Question about steal-continuation semantics in Cilk Plus, Global counter slowing down computation, return value of functions

Robert_M_ · ‎03-08-2014

1)
What I understood about steal-continuation is, that every idle thread does not actually steal work, but the continuation which generates a new working item.
Does that mean, that inter-spawn execution time is crucial? If 2 threads are idle at the same time, from what I understand only one can steal the continuation and create its working unit, the other thread stays idle during that time?!

2)
As a debugging artefact, I had a global counter incremented on every function call of a function used within every working item.

I expect this value to be wrong (e.g. lost update), as it is not protected by a lock. what I didn't expect was execution time being 50% longer.

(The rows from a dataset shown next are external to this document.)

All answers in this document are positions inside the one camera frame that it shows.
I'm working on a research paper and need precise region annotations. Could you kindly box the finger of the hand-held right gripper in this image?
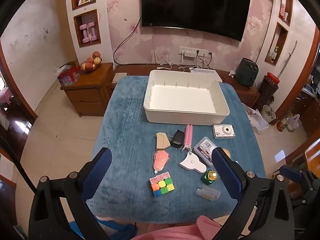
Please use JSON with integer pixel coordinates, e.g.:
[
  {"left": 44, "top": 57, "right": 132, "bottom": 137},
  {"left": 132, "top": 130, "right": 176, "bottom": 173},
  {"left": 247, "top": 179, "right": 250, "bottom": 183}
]
[{"left": 279, "top": 164, "right": 320, "bottom": 203}]

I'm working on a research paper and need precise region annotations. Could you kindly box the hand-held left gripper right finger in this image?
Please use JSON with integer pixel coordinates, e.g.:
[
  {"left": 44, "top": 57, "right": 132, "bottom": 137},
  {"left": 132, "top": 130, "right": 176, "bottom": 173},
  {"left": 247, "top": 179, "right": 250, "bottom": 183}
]
[{"left": 211, "top": 147, "right": 299, "bottom": 240}]

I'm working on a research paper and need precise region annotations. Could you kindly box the red tissue pack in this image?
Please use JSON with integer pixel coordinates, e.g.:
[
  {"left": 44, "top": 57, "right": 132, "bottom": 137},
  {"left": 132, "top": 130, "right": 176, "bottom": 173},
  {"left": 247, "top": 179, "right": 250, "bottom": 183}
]
[{"left": 54, "top": 64, "right": 81, "bottom": 87}]

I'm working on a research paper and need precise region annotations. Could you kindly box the pink dumbbell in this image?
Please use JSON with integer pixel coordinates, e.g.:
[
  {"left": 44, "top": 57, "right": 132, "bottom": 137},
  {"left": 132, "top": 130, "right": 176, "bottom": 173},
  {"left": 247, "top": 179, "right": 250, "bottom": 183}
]
[
  {"left": 87, "top": 22, "right": 98, "bottom": 42},
  {"left": 79, "top": 24, "right": 88, "bottom": 43}
]

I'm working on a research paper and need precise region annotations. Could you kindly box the wooden television bench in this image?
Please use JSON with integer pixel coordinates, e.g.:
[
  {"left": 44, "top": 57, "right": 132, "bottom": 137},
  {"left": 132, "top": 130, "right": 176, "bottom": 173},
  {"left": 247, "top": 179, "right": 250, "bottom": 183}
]
[{"left": 114, "top": 64, "right": 260, "bottom": 103}]

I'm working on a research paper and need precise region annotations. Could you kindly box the beige wooden block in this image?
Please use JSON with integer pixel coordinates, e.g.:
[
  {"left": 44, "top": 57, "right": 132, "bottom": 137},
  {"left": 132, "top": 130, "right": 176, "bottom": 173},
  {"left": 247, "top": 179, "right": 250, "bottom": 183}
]
[{"left": 155, "top": 132, "right": 171, "bottom": 151}]

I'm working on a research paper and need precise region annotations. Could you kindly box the white compact camera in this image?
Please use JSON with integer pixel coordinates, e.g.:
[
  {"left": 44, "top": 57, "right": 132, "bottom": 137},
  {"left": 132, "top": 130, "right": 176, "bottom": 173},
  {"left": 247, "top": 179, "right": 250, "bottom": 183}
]
[{"left": 212, "top": 124, "right": 235, "bottom": 139}]

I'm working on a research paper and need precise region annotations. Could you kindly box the white set-top box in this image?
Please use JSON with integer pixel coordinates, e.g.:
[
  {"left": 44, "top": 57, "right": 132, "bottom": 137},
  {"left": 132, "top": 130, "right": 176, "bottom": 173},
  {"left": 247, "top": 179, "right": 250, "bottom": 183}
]
[{"left": 191, "top": 67, "right": 223, "bottom": 82}]

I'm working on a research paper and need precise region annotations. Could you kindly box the pink correction tape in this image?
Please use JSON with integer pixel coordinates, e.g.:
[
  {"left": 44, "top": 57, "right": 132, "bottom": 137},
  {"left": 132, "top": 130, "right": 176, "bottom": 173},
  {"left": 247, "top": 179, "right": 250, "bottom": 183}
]
[{"left": 153, "top": 150, "right": 170, "bottom": 174}]

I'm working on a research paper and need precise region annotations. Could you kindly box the wooden side cabinet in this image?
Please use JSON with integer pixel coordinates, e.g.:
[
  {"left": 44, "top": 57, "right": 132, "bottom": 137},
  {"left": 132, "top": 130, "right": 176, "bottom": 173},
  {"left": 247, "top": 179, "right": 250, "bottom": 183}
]
[{"left": 60, "top": 62, "right": 114, "bottom": 117}]

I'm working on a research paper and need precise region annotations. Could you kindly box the blue plush blanket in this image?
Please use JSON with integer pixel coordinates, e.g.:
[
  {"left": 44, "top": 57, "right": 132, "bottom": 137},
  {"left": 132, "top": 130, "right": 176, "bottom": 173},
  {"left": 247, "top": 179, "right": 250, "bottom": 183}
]
[{"left": 86, "top": 75, "right": 267, "bottom": 224}]

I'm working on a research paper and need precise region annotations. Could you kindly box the white charging cable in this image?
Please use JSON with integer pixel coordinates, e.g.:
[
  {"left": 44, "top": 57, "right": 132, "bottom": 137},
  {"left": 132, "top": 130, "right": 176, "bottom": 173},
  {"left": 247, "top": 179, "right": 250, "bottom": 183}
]
[{"left": 157, "top": 55, "right": 198, "bottom": 71}]

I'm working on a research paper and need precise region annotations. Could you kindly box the white plastic bag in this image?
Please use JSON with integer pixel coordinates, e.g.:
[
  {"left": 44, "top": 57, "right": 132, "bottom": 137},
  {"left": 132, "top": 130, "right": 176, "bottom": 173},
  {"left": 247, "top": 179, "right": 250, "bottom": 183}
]
[{"left": 244, "top": 102, "right": 270, "bottom": 132}]

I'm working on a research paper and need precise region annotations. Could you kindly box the dark carved stand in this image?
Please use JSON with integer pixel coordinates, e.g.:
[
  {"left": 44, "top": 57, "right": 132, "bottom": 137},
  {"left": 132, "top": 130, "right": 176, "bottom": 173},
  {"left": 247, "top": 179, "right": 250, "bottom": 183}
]
[{"left": 257, "top": 80, "right": 278, "bottom": 110}]

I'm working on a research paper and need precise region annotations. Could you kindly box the colourful puzzle cube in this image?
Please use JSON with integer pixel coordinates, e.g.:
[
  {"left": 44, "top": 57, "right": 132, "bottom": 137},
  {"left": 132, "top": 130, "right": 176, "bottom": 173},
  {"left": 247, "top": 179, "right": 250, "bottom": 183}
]
[{"left": 149, "top": 171, "right": 175, "bottom": 197}]

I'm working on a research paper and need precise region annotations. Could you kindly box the white ceramic pot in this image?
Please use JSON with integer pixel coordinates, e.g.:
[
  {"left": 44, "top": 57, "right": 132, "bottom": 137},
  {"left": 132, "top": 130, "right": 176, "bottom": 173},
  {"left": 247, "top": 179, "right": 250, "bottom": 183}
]
[{"left": 262, "top": 104, "right": 277, "bottom": 123}]

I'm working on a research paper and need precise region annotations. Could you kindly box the white body tape measure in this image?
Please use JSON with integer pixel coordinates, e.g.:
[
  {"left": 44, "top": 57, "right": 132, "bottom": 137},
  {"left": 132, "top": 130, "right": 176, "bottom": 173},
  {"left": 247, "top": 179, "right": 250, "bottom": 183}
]
[{"left": 178, "top": 152, "right": 208, "bottom": 173}]

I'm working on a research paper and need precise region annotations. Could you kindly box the white plastic storage box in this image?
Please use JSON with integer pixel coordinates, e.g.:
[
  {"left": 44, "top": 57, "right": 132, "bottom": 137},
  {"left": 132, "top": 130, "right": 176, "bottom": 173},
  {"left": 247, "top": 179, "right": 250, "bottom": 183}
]
[{"left": 143, "top": 69, "right": 230, "bottom": 126}]

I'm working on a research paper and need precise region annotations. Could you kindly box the bowl of fruit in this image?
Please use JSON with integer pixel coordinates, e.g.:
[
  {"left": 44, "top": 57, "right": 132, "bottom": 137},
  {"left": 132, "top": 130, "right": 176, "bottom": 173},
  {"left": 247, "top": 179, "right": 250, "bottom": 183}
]
[{"left": 79, "top": 51, "right": 102, "bottom": 73}]

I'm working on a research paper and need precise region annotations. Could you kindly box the black flat television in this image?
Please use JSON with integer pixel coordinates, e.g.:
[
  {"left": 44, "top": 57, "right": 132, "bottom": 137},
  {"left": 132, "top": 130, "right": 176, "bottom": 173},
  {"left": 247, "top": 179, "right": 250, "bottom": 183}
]
[{"left": 141, "top": 0, "right": 252, "bottom": 42}]

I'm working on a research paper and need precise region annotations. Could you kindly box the green and gold bottle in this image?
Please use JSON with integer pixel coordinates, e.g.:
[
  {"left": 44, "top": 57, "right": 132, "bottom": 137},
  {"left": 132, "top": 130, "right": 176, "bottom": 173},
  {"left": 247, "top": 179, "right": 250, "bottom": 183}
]
[{"left": 201, "top": 169, "right": 217, "bottom": 185}]

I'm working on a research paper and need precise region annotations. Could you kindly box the clear plastic bag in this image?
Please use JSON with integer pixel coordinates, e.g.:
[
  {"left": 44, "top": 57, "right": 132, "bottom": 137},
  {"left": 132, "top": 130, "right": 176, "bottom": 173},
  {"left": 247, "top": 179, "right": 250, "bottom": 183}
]
[{"left": 276, "top": 114, "right": 300, "bottom": 133}]

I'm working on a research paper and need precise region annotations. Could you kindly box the clear box with barcode label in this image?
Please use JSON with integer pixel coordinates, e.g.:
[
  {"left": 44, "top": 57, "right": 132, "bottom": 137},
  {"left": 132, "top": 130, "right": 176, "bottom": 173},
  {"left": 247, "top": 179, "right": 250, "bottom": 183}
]
[{"left": 194, "top": 136, "right": 217, "bottom": 167}]

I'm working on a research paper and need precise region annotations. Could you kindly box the red lidded jar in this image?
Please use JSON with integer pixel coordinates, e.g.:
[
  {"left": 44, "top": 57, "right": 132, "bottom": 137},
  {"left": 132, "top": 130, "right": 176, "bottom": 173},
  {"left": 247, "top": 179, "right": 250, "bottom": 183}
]
[{"left": 265, "top": 72, "right": 280, "bottom": 85}]

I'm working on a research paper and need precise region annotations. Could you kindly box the black television cable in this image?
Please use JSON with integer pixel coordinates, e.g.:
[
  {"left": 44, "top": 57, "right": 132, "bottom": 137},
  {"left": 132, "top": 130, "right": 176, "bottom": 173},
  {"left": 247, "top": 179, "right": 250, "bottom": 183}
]
[{"left": 113, "top": 16, "right": 142, "bottom": 67}]

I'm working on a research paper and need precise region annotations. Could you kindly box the pink garment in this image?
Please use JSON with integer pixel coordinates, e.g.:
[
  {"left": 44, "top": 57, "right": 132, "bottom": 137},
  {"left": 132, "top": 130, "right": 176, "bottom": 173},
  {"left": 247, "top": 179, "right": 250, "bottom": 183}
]
[{"left": 132, "top": 215, "right": 223, "bottom": 240}]

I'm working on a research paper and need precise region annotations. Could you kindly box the dark green bag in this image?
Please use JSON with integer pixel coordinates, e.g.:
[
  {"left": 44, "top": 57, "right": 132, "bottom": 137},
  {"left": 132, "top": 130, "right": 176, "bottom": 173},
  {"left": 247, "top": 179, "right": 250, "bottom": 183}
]
[{"left": 235, "top": 58, "right": 259, "bottom": 88}]

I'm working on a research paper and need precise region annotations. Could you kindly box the beige flat box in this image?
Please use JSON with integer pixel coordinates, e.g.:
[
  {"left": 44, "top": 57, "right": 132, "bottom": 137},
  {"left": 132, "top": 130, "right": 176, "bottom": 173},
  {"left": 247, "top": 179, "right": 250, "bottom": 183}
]
[{"left": 112, "top": 73, "right": 128, "bottom": 84}]

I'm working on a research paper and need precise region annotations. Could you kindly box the black charger plug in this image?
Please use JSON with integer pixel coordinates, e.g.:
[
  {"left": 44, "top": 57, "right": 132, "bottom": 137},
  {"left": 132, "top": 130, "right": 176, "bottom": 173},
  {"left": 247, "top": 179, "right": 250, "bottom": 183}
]
[{"left": 170, "top": 129, "right": 185, "bottom": 148}]

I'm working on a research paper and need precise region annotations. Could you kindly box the small clear plastic case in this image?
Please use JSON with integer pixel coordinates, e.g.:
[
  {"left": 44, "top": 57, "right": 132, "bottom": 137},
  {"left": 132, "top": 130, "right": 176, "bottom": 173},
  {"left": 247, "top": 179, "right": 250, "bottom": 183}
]
[{"left": 195, "top": 184, "right": 221, "bottom": 202}]

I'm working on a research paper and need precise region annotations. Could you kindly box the white power strip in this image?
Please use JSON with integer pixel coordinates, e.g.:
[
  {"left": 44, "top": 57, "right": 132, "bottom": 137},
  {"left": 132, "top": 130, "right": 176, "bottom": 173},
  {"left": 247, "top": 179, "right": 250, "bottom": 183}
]
[{"left": 179, "top": 46, "right": 213, "bottom": 58}]

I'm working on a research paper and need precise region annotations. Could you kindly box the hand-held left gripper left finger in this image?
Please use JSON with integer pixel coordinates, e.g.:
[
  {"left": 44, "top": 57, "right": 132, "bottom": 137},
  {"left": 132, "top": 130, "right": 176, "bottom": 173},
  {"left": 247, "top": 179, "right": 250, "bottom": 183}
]
[{"left": 28, "top": 147, "right": 112, "bottom": 240}]

Can somone tell me, why this is the case?

3)
Du I assume correctly, that a cilk-spwaned function can never (directly) return a result, as the continuation might continue in the mean time and one would never know when the return value is actually written?

TimP · ‎03-08-2014

2)

A race condition incurs the same cache issues as false sharing. Each time a worker reads or updates a cache line which has been modified by another worker, the cache line must first be updated across all levels of cache and memory.

Jim_S_Intel · ‎03-08-2014

For (1) and (3), it is useful to consider a short code example.

int f() {
    int x, y;
    x = cilk_spawn g();
    y = h();
    cilk_sync;
    return x+y;
}

In this example, the worker thread that starts executing f() will also start executing g(). An idle worker might steal the continuation of the cilk_spawn of g(), meaning that it may start executing the code "y = h()". Assuming that f() is the only thing that happens in the program, and that g() and h() are not themselves parallel, then there is only work for 2 workers in this example. Using three workers won't help unless there is either nested parallelism inside g() or h(), or something else is allowed to executing in parallel with f() itself. Fortunately, Cilk Plus is designed to efficiently handle recursive / nested parallelism, so exposing more parallelism is often not a problem.

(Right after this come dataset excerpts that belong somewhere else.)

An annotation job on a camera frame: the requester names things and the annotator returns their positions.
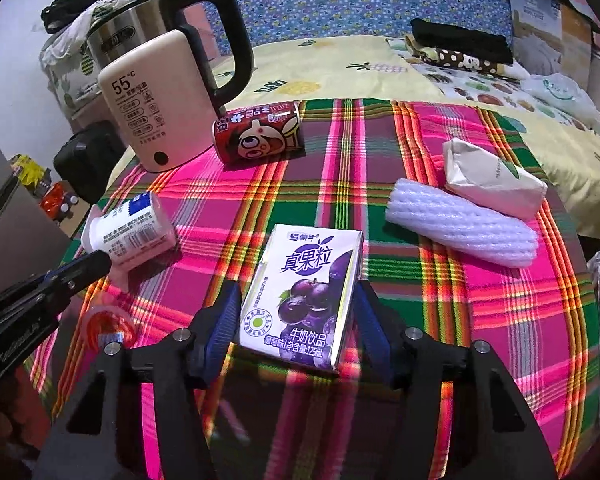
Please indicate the red and yellow packaging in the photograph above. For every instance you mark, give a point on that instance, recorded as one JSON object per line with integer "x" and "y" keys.
{"x": 45, "y": 190}

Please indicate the open cardboard box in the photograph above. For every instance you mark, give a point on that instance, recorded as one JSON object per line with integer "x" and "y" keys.
{"x": 545, "y": 30}

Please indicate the brown polka dot cloth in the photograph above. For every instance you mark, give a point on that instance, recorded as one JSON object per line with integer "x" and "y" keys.
{"x": 455, "y": 62}

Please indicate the black clothes pile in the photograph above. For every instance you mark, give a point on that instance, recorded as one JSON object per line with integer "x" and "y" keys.
{"x": 75, "y": 5}

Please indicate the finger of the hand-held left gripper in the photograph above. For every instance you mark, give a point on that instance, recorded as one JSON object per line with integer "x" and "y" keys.
{"x": 87, "y": 263}
{"x": 50, "y": 296}

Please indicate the white paper tissue pack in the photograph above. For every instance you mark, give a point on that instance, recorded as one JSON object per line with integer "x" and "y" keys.
{"x": 490, "y": 180}

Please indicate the white plastic bag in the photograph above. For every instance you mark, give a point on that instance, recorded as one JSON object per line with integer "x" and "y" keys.
{"x": 560, "y": 97}

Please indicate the small white bottle blue label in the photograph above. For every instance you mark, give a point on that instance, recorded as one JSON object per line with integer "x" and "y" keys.
{"x": 130, "y": 230}

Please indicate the fruit print white blanket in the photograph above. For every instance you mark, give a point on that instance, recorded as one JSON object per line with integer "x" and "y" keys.
{"x": 480, "y": 90}

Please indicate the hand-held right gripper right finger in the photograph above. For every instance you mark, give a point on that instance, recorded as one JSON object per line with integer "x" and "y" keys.
{"x": 375, "y": 340}

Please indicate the pineapple print bedding stack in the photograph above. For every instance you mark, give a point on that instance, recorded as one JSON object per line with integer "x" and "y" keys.
{"x": 65, "y": 80}

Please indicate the grey refrigerator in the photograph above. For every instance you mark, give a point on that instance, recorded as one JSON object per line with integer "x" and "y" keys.
{"x": 10, "y": 220}

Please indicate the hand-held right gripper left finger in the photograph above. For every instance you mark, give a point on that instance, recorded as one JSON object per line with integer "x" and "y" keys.
{"x": 220, "y": 330}

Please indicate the black suitcase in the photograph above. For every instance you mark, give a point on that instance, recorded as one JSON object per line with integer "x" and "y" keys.
{"x": 85, "y": 165}

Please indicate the yellow pineapple bed sheet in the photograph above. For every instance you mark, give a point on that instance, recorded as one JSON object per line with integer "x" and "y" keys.
{"x": 330, "y": 70}

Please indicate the small milk drink carton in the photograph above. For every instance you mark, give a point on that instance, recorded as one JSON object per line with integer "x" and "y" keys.
{"x": 300, "y": 300}

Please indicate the cream electric kettle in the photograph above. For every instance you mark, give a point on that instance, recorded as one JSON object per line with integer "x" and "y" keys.
{"x": 145, "y": 110}

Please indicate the pink plaid tablecloth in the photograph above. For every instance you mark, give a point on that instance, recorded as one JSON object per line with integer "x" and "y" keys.
{"x": 405, "y": 310}

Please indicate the white foam net sleeve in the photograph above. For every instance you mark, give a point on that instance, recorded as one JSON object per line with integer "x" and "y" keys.
{"x": 455, "y": 225}

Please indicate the black folded clothes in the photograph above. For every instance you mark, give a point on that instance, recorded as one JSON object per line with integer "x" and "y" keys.
{"x": 460, "y": 40}

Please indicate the red drink can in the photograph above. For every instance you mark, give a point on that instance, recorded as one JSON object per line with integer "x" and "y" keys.
{"x": 260, "y": 132}

As far as (3), it is correct to say that you shouldn't look at (or change) the value of "x" in the continuation, because that would be a race. After the cilk_sync, however, it is safe to use "x" again.

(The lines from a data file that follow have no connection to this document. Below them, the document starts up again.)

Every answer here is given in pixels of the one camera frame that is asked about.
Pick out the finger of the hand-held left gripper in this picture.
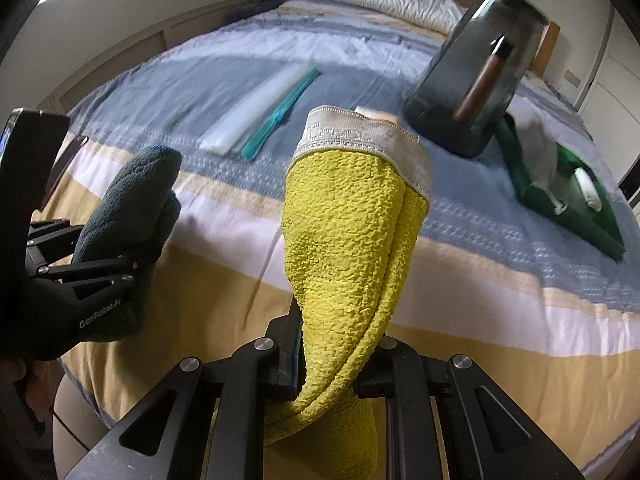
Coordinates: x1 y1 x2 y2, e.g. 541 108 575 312
37 242 168 307
27 219 86 266

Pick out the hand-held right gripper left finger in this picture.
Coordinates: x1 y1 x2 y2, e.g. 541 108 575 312
65 310 304 480

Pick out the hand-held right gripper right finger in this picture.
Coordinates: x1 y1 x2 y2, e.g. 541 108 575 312
352 336 586 480

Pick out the dark teal quilted towel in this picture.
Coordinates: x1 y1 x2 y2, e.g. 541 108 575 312
72 145 183 343

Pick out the yellow towel with beige band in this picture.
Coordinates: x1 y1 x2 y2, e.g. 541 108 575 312
210 105 433 480

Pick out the translucent zip pouch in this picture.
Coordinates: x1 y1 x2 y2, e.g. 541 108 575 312
200 62 321 161

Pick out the green tray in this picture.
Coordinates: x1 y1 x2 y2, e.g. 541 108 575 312
495 112 626 261

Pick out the white waffle washcloth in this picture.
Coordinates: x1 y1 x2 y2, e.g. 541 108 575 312
574 167 603 211

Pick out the person's left hand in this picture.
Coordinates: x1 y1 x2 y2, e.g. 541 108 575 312
0 356 28 386

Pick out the striped bed blanket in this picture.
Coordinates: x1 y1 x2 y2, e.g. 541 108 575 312
30 0 640 480

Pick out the brown stick with black cap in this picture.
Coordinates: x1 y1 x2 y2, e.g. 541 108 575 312
452 35 513 122

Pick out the dark cloth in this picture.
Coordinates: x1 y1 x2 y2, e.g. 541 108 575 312
235 0 286 13

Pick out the white wardrobe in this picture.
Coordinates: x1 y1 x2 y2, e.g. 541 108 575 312
570 5 640 211

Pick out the white pillow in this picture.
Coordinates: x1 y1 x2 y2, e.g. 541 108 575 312
320 0 463 36

I'm not quite sure what you mean by "inter-spawn execution time", but hopefully that helps answer some of your questions.
Cheers,

Jim

Barry_T_Intel · ‎03-09-2014

To really understand this, we need to go a little deeper.

When the compiler sees the statement

x = cilk_spawn g();

it generates a "spawn helper" function. The spawn helper performs a number of tasks.

It encapsulates and constructs any temporary variables needed by the spawned function. This means that they won't go out of scope until g() returns.
It "detaches" the spawned function. Each worker maintains a deque of spawned functions. When a function detaches, it pushes an entry onto the tail of the worker's deque, indicating that the continuation of the spawning function is available to be stolen.
It calls the spawned function.
It executes the assignment into the return value, again guaranteeing that the value doesn't go out of scope until g() returns.
Any temporaries are destructed.
The deque is checked. If the parent's continuation has *not* been stolen, the deque entry is popped off the tail of the worker's deque, and the spawn helper returns normally. If the parent's continuation *has* been stolen the Cilk runtime decrements the "join counter" it maintains for the spawning function. If the join counter is now 0, it means that this worker is the last one to the cilk_sync. Execution resumes after the cilk_sync in the spawning function. If the join counter is not 0, then there are other workers which have not yet reached the cilk_sync. This worker falls out to the "steal loop" and searches for work to do. Obviously the manipulations of the deque and join counter are done *very* carefully to prevent races.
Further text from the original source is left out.